▶ **Information provided**
◇ ◇ ◇ ◇ ◇ ◇ ◇

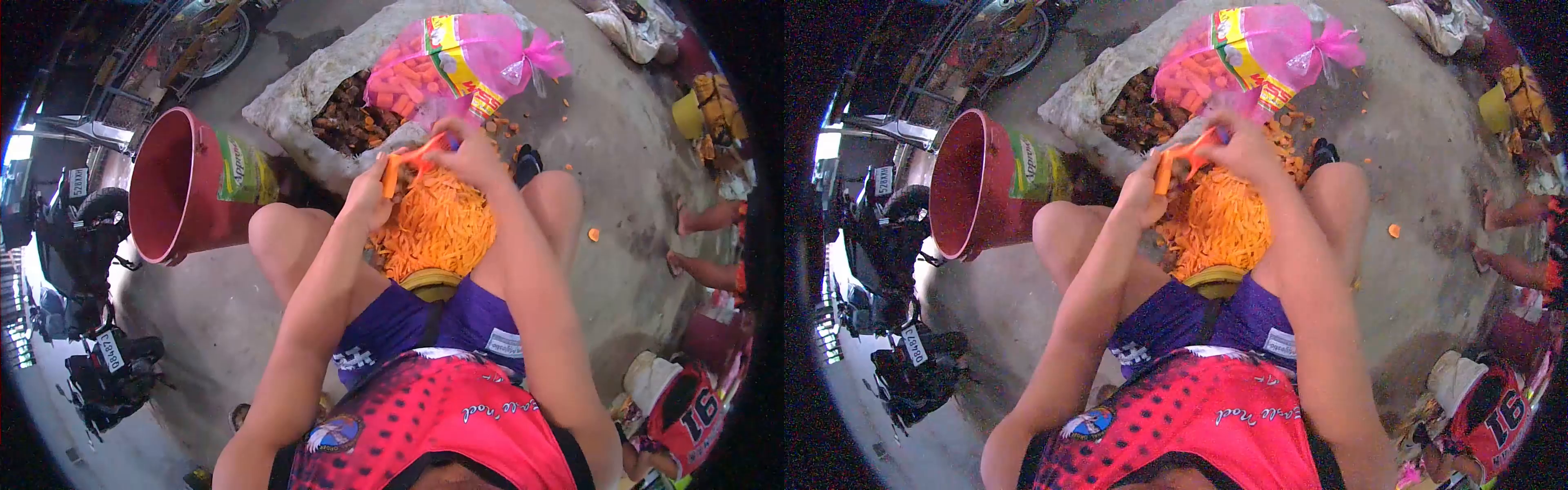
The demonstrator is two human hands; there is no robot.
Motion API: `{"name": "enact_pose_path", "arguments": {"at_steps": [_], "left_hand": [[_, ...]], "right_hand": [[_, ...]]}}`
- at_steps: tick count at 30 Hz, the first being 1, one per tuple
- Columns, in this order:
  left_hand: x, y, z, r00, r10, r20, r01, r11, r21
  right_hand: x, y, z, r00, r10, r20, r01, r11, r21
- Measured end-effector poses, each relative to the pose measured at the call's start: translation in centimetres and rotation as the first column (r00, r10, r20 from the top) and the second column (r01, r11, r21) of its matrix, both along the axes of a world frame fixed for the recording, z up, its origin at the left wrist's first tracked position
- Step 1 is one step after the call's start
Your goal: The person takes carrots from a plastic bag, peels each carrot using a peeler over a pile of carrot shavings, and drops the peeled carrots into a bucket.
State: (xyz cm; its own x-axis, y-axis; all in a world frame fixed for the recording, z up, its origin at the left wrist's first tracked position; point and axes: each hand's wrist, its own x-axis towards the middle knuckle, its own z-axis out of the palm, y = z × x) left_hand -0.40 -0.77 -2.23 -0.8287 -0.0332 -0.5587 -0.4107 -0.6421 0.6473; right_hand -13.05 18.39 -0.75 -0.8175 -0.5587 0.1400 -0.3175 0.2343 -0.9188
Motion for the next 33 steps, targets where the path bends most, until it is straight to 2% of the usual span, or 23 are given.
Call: {"name": "enact_pose_path", "arguments": {"at_steps": [1,4,5,7,8,9,10,12,13,15,16,17,20,23,26,27,30,31,33], "left_hand": [[-0.2,0.1,0.4,1.0,-0.002,-0.013,0.002,1.0,0.016],[-0.3,1.8,3.7,0.999,-0.001,0.045,-0.002,0.998,0.064],[0.0,1.8,3.4,0.999,-0.001,0.043,-0.001,0.999,0.033],[0.3,1.5,2.2,0.999,-0.004,0.036,0.005,0.999,-0.031],[0.3,0.9,1.3,1.0,-0.019,0.018,0.019,1.0,-0.009],[0.4,0.1,0.1,0.999,-0.032,-0.003,0.032,0.999,0.016],[0.2,-0.2,-0.5,0.999,-0.044,-0.028,0.045,0.998,0.042],[-0.4,1.7,2.8,0.998,0.017,0.059,-0.018,1.0,0.014],[-0.5,2.4,3.9,0.993,0.049,0.107,-0.049,0.999,-0.004],[0.0,1.2,1.6,0.999,-0.023,0.048,0.026,0.998,-0.065],[0.1,1.2,2.9,0.998,-0.061,0.019,0.063,0.993,-0.098],[0.1,2.2,4.1,0.996,0.016,0.085,-0.013,0.999,-0.039],[-0.1,0.0,-0.5,0.998,-0.03,-0.048,0.033,0.998,0.058],[-0.4,1.4,2.3,0.996,-0.004,0.092,0.006,1.0,-0.029],[0.2,1.9,3.5,0.998,-0.036,0.058,0.037,0.999,-0.018],[0.2,1.7,3.3,0.998,-0.021,0.056,0.022,1.0,-0.004],[-0.2,1.5,2.9,0.999,0.029,0.036,-0.031,0.998,0.054],[-0.5,1.8,3.3,0.999,0.022,0.038,-0.024,0.999,0.048],[-0.5,2.4,3.9,0.998,0.008,0.057,-0.01,0.999,0.033]], "right_hand": [[1.4,-0.1,-0.1,0.989,0.13,0.071,-0.131,0.991,0.001],[0.8,-0.2,-0.4,0.999,0.018,-0.044,-0.014,0.997,0.082],[-0.5,0.1,-0.2,0.997,-0.075,0.004,0.074,0.995,0.068],[-1.8,0.7,-0.2,0.99,-0.138,0.01,0.137,0.988,0.067],[-2.2,0.9,-0.1,0.985,-0.17,0.005,0.17,0.983,0.066],[-1.6,0.6,-0.8,0.996,-0.05,-0.069,0.055,0.996,0.065],[-0.2,0.2,-0.1,0.999,0.028,-0.035,-0.025,0.996,0.084],[2.7,-0.4,1.4,0.983,0.178,0.039,-0.182,0.977,0.114],[2.3,-0.7,0.7,0.989,0.138,-0.046,-0.135,0.989,0.068],[-0.2,0.0,0.7,0.997,-0.065,-0.043,0.07,0.99,0.124],[-1.3,0.3,0.7,0.985,-0.167,-0.047,0.172,0.973,0.151],[-2.1,0.5,0.7,0.987,-0.161,0.008,0.16,0.982,0.105],[0.9,-0.4,0.2,0.982,0.063,-0.175,-0.062,0.998,0.009],[1.8,-0.3,0.1,0.984,0.066,-0.167,-0.052,0.995,0.084],[-1.5,0.4,1.5,0.99,-0.138,-0.026,0.14,0.978,0.157],[-1.8,0.4,0.8,0.991,-0.135,0.009,0.133,0.984,0.117],[1.8,-0.1,1.6,0.979,0.183,-0.085,-0.183,0.983,0.011],[2.6,-0.6,0.6,0.973,0.219,-0.067,-0.216,0.975,0.044],[1.4,-0.4,1.6,0.983,0.177,0.051,-0.181,0.977,0.115]]}}
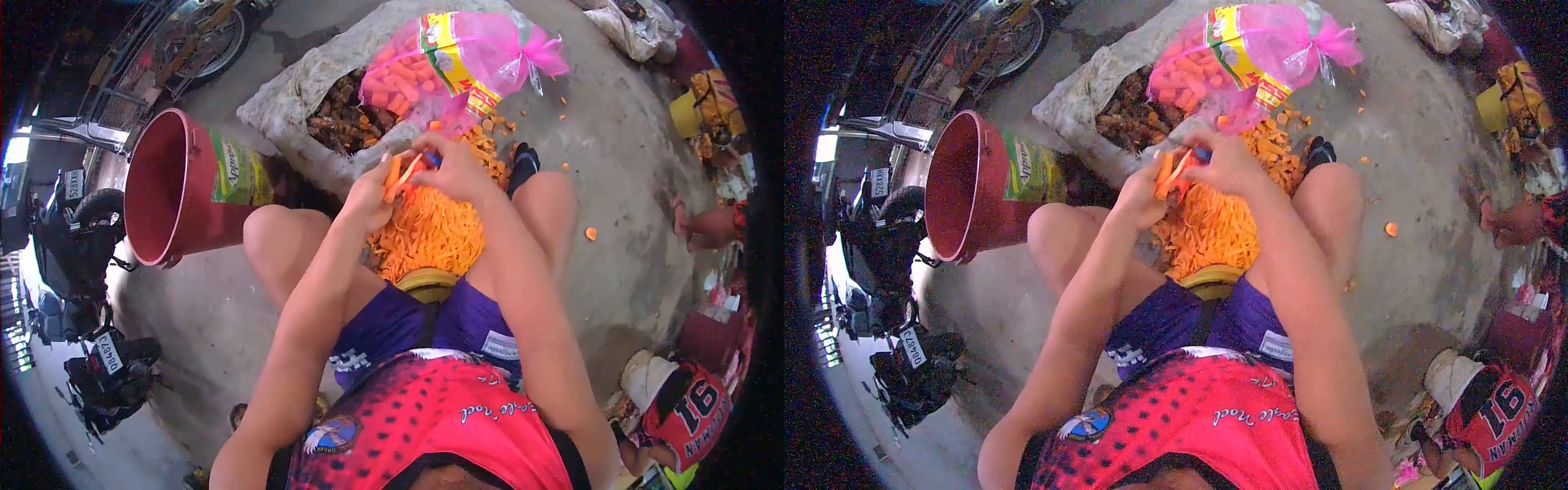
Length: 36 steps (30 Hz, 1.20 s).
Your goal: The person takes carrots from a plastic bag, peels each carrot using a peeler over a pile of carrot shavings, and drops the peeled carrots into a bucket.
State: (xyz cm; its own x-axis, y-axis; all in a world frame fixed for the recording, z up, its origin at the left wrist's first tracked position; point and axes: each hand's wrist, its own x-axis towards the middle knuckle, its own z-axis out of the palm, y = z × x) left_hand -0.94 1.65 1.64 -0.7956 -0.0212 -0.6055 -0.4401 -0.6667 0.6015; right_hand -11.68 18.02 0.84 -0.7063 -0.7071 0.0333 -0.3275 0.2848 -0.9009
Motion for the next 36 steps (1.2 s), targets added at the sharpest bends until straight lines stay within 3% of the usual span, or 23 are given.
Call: {"name": "enact_pose_path", "arguments": {"at_steps": [2,5,7,10,13,16,19,21,24,25,27,36], "left_hand": [[0.1,-4.4,-9.3,0.93,-0.103,-0.353,0.227,0.916,0.33],[-0.1,-4.9,-10.8,0.92,-0.108,-0.376,0.259,0.889,0.377],[-0.3,-2.1,-6.8,0.999,0.008,0.05,-0.006,0.999,-0.035],[-0.6,-1.0,-4.5,0.99,0.085,0.116,-0.07,0.989,-0.128],[-0.3,-1.4,-4.5,0.999,-0.009,-0.039,0.001,0.979,-0.205],[-0.7,-1.9,-5.0,0.992,-0.078,-0.095,0.053,0.969,-0.243],[-0.5,-1.6,-4.5,0.973,0.013,-0.23,-0.026,0.998,-0.056],[-0.4,-1.5,-3.6,0.989,0.003,-0.147,-0.011,0.999,-0.051],[-1.0,-0.6,-2.3,0.999,-0.011,-0.051,0.011,1.0,0.0],[-1.2,-0.3,-2.1,1.0,-0.016,-0.026,0.017,1.0,0.023],[-1.6,-0.7,-3.1,0.999,-0.029,-0.034,0.028,0.999,-0.021],[-1.8,-1.4,-3.9,0.993,0.007,-0.115,-0.012,0.999,-0.048]], "right_hand": [[-1.5,0.0,-1.1,0.991,-0.132,0.018,0.132,0.991,0.01],[-3.0,0.7,-0.7,0.987,-0.138,-0.083,0.125,0.982,-0.145],[-2.3,0.4,-1.5,0.991,-0.097,-0.088,0.088,0.992,-0.092],[-2.3,0.5,-1.1,0.998,-0.053,-0.038,0.051,0.998,-0.045],[-1.9,0.8,-0.2,1.0,-0.01,-0.02,0.01,1.0,-0.002],[-1.4,0.9,1.2,0.997,0.031,-0.066,-0.028,0.999,0.046],[-1.0,1.4,2.4,0.998,0.069,-0.006,-0.068,0.992,0.108],[-1.0,1.6,2.3,0.995,0.101,0.019,-0.102,0.99,0.095],[-0.7,1.5,1.4,0.986,0.106,-0.125,-0.099,0.993,0.057],[-0.9,1.5,1.2,0.992,0.099,-0.084,-0.094,0.994,0.062],[-1.5,1.6,0.9,0.996,0.087,0.001,-0.087,0.994,0.072],[-3.0,2.0,1.2,0.998,-0.058,0.036,0.056,0.997,0.046]]}}
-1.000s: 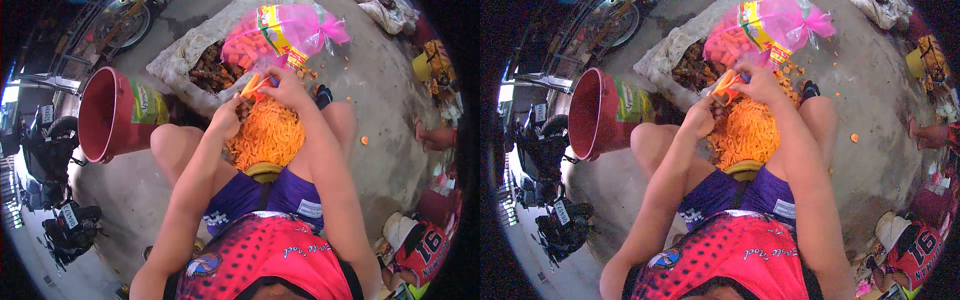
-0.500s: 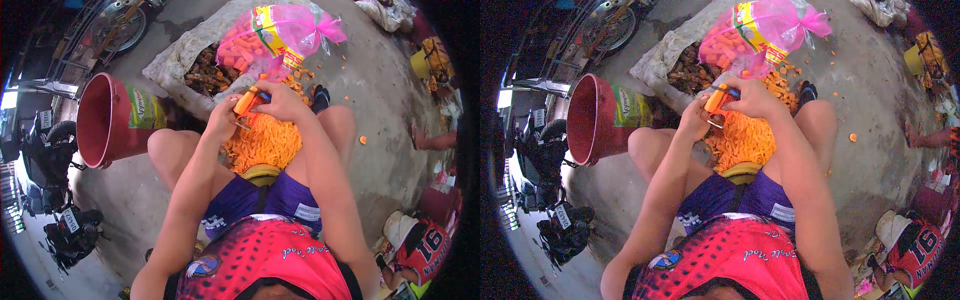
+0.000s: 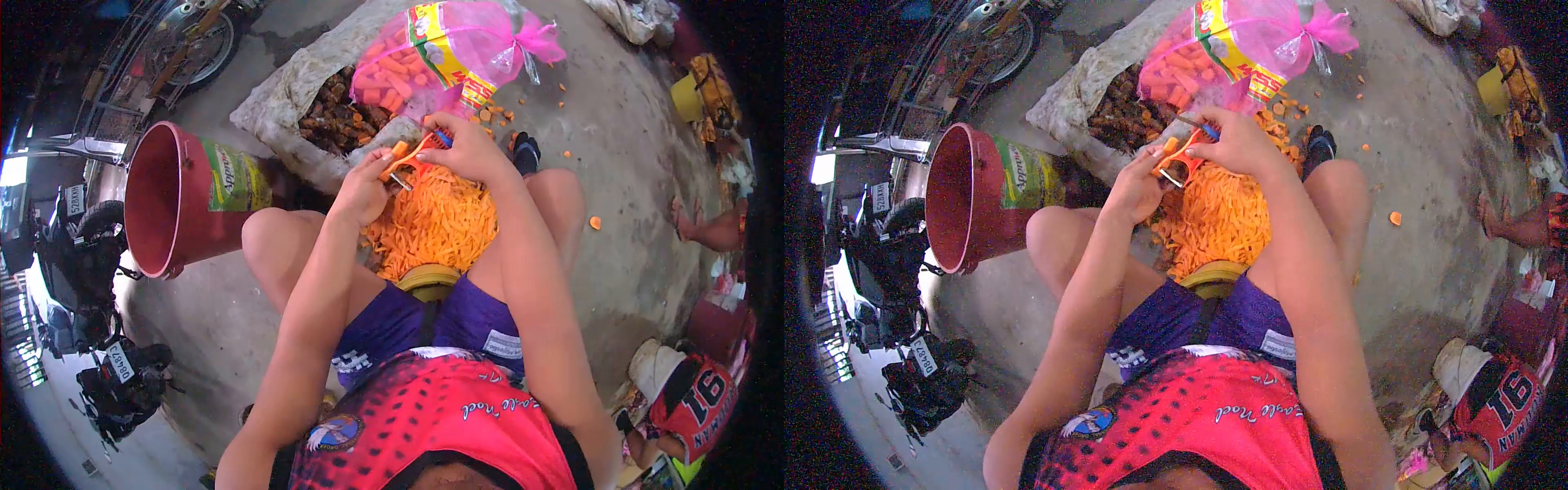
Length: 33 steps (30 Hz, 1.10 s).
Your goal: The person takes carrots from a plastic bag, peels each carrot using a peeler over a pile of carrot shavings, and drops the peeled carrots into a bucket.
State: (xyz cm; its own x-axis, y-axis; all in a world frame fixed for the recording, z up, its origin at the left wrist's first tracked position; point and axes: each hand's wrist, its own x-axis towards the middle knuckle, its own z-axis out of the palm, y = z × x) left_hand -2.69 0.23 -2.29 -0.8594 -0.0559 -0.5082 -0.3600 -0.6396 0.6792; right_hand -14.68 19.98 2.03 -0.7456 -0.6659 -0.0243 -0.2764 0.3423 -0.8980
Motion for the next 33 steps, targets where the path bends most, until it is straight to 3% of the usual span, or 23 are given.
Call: {"name": "enact_pose_path", "arguments": {"at_steps": [10,16,19,21,25,28,30,33], "left_hand": [[0.8,-0.4,1.5,0.996,-0.063,0.068,0.055,0.992,0.109],[0.0,1.2,2.6,0.988,0.14,0.07,-0.15,0.972,0.179],[0.3,0.3,-0.7,0.993,0.11,-0.031,-0.102,0.975,0.197],[0.5,0.6,-0.4,0.993,0.118,0.02,-0.12,0.979,0.163],[0.8,1.6,1.7,0.991,0.104,0.086,-0.11,0.992,0.063],[1.1,0.7,0.9,0.998,-0.025,0.065,0.021,0.998,0.062],[1.2,0.6,1.0,0.998,0.003,0.067,-0.007,0.998,0.066],[1.4,0.2,0.4,0.999,0.032,0.031,-0.035,0.992,0.119]], "right_hand": [[-0.7,-0.5,-1.4,0.999,-0.037,0.007,0.036,0.999,0.017],[0.9,-1.3,-0.7,0.999,0.05,0.013,-0.049,0.998,-0.05],[1.5,-1.7,-1.0,0.997,0.072,0.017,-0.071,0.996,-0.046],[1.4,-1.7,-1.4,0.998,0.07,0.001,-0.07,0.997,-0.042],[1.1,-1.6,-1.9,1.0,0.022,0.008,-0.022,1.0,-0.016],[-0.2,-1.1,-2.6,0.996,-0.08,-0.034,0.079,0.996,-0.036],[-1.1,-0.7,-2.9,0.972,-0.215,-0.091,0.212,0.977,-0.034],[-1.5,-0.7,-3.5,0.969,-0.209,-0.134,0.203,0.977,-0.057]]}}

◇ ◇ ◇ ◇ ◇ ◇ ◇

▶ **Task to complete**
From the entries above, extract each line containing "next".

▶ **Written solution**
Motion for the next 33 steps, targets where the path bends most, until it is straight to 2% of the usual span, or 23 are given.
Motion for the next 36 steps (1.2 s), targets added at the sharpest bends until straight lines stay within 3% of the usual span, or 23 are given.
Motion for the next 33 steps, targets where the path bends most, until it is straight to 3% of the usual span, or 23 are given.

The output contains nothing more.